Les Pays-Bas et leurs holdings si avantageuses que beaucoup de sociétés françaises sont en fait… néerlandaises !
La France entretient des mini paradis fiscaux en Polynésie et à Wallis et Futuna.
Sans oublier les pays non membres qui essayent maintenant de s’acheter une bonne conduite : Suisse, Andorre, Monaco, Liechtenstein….
La Commission est en train de rédiger sa liste noire des paradis fiscaux, qui devrait être prête d’ici six mois. Les règles proposées par la Commission sont fondées sur les lignes directrices sur l’érosion de la base d’imposition et transfert de bénéfices (BEPS) rédigées par O.C.D.E. Il est prévu le partage des données entre les pays mais non leur publication !
Lutte contre la fraude à la T.V.A.
La Commission a présenté un plan de lutte contre la fraude à la TVA ; elle préconise une unification des taux pratiqués par les différents Etats de l’Union et une collecte de la taxe dans le pays dans lequel les biens ou les prestations sont vendus. L’administration fiscale de ce pays reverserait le montant au fisc du pays d’origine. Pour le moment, la Commission n’a pas encore fait de proposition législative.
Le secret des affaires et le statut des lanceurs d’alertes.
Les révélations sur différents scandales n’auraient pas été possibles sans les lanceurs d’alertes, salariés ou prestataires qui divulguent des informations confidentielles sur
des pratiques répréhensibles de leur employeur ou client. Or, le Parlement européen vient d’adopter un texte sur le secret des affaires. Ce texte est indispensable pour protéger nos entreprises des contrefacteurs et copieurs d’innovations mais semble ne pas suffisamment prendre en compte la protection de ces lanceurs d’alerte contre les représailles juridiques de leur employeur. Un texte spécifique pourrait être prochainement élaboré.
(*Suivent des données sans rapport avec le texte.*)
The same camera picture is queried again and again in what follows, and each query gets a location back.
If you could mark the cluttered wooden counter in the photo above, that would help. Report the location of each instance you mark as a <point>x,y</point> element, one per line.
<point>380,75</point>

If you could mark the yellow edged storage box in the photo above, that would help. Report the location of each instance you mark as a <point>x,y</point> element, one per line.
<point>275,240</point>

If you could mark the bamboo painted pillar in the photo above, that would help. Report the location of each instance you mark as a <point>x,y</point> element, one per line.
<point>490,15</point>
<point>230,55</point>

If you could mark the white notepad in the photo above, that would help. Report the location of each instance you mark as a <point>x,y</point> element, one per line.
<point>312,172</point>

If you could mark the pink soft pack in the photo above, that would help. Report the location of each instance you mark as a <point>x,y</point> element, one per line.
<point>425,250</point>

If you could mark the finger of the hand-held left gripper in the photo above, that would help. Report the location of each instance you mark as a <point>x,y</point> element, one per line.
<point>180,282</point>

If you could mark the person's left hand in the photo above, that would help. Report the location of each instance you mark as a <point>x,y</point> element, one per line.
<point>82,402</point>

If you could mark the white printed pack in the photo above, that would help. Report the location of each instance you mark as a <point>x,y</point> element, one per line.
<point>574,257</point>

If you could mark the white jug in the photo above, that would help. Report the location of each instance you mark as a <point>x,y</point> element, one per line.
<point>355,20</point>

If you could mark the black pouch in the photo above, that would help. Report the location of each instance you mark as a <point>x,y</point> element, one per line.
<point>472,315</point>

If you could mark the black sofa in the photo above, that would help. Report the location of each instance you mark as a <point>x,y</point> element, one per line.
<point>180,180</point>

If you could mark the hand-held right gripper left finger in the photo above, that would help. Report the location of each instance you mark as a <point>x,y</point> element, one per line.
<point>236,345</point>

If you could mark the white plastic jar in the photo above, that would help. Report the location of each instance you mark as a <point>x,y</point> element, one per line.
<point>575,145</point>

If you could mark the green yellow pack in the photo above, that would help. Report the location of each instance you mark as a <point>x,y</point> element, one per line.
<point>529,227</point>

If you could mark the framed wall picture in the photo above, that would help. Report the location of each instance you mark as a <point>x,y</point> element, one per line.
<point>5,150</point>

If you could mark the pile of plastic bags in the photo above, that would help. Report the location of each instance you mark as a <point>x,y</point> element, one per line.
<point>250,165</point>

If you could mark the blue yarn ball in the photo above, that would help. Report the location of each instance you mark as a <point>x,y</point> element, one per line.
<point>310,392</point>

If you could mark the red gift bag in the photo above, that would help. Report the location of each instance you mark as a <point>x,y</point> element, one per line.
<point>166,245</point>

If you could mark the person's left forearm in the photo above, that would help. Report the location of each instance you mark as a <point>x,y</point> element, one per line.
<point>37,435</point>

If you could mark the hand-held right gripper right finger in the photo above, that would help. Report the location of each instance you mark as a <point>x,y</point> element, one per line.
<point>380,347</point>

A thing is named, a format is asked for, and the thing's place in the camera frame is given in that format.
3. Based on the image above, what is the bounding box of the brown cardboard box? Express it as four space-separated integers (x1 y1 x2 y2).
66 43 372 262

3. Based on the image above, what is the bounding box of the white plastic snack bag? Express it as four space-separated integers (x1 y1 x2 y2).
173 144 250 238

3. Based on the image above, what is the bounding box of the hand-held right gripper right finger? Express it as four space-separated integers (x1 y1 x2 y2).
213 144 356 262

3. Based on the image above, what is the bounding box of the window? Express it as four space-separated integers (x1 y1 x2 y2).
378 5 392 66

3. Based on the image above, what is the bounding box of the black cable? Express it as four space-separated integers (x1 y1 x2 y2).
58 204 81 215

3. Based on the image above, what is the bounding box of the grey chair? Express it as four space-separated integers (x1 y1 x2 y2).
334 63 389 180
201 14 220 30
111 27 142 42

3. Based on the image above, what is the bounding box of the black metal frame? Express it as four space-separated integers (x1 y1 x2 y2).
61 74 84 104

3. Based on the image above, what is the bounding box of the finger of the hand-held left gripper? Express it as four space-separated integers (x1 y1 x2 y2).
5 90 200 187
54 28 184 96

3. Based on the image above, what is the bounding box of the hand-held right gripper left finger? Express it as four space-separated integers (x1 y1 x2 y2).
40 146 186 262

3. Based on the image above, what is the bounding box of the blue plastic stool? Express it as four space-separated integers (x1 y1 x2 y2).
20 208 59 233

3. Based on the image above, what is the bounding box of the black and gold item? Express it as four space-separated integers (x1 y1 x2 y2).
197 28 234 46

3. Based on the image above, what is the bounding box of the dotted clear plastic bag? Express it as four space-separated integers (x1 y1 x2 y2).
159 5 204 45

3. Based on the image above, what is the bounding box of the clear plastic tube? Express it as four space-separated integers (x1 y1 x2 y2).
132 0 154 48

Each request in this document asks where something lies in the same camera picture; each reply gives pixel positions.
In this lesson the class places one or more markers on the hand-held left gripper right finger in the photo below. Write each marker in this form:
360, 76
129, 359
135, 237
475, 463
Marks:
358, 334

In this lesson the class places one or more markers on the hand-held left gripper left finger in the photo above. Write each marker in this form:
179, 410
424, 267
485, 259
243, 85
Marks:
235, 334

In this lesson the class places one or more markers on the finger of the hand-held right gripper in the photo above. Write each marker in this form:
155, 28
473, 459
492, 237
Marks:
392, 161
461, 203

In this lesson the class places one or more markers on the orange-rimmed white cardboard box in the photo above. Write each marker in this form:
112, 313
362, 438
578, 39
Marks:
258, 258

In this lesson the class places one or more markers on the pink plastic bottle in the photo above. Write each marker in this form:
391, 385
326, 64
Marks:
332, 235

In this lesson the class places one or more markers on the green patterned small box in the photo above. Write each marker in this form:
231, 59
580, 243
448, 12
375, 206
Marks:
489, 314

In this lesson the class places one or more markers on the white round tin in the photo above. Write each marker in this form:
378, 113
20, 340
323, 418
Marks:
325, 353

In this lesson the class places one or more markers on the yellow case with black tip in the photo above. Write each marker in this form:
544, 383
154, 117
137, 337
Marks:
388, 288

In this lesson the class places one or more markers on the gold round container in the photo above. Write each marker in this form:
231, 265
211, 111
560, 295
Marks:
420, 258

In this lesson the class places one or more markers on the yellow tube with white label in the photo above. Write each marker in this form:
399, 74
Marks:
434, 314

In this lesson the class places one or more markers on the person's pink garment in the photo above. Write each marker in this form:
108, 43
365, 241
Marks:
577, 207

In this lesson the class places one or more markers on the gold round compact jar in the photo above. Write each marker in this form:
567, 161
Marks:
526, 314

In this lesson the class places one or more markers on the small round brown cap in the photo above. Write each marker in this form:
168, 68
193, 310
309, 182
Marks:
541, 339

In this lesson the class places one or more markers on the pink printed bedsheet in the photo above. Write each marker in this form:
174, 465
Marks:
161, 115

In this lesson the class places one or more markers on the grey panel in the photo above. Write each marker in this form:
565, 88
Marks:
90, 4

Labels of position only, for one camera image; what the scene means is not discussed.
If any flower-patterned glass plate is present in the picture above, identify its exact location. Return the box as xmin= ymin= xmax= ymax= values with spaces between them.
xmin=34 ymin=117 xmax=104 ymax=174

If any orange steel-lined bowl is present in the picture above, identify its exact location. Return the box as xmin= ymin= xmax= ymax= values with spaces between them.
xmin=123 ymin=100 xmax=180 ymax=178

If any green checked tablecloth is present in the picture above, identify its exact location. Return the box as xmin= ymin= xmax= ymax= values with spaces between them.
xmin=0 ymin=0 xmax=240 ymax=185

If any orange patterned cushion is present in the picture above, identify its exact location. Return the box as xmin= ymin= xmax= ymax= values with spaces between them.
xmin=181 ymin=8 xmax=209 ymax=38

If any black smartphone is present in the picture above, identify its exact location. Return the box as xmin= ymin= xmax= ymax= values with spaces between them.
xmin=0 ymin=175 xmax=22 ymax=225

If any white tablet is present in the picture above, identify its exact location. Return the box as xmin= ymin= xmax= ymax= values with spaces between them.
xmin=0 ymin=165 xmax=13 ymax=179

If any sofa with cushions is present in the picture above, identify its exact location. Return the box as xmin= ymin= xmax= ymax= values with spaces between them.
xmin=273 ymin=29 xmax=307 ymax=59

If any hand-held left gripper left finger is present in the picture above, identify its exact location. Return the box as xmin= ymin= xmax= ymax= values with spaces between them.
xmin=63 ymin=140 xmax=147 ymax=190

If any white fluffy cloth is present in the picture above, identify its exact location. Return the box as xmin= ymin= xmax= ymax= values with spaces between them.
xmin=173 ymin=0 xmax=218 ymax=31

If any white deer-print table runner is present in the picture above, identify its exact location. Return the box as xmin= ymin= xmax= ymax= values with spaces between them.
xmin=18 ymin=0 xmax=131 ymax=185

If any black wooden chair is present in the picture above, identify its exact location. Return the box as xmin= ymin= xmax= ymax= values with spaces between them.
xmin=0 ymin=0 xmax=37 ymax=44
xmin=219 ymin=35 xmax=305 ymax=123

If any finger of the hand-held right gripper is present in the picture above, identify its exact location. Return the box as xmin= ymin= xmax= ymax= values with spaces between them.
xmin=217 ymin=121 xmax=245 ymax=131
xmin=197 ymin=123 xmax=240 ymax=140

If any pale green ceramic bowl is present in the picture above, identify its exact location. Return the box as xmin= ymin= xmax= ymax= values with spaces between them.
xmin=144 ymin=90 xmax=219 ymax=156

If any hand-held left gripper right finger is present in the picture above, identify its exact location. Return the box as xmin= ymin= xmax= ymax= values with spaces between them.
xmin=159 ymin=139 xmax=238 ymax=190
En résumé, la lutte contre la fraude fiscale a fait des progrès mais elle est semblable à la lutte entre le glaive et la cuirasse : tout renforcement de la cuirasse entraîne une amélioration du glaive ! Le fait nouveau réside dans les possibilités de révéler plus facilement à l’opinion publique les turpitudes des entreprises, des particuliers…. et des Etats.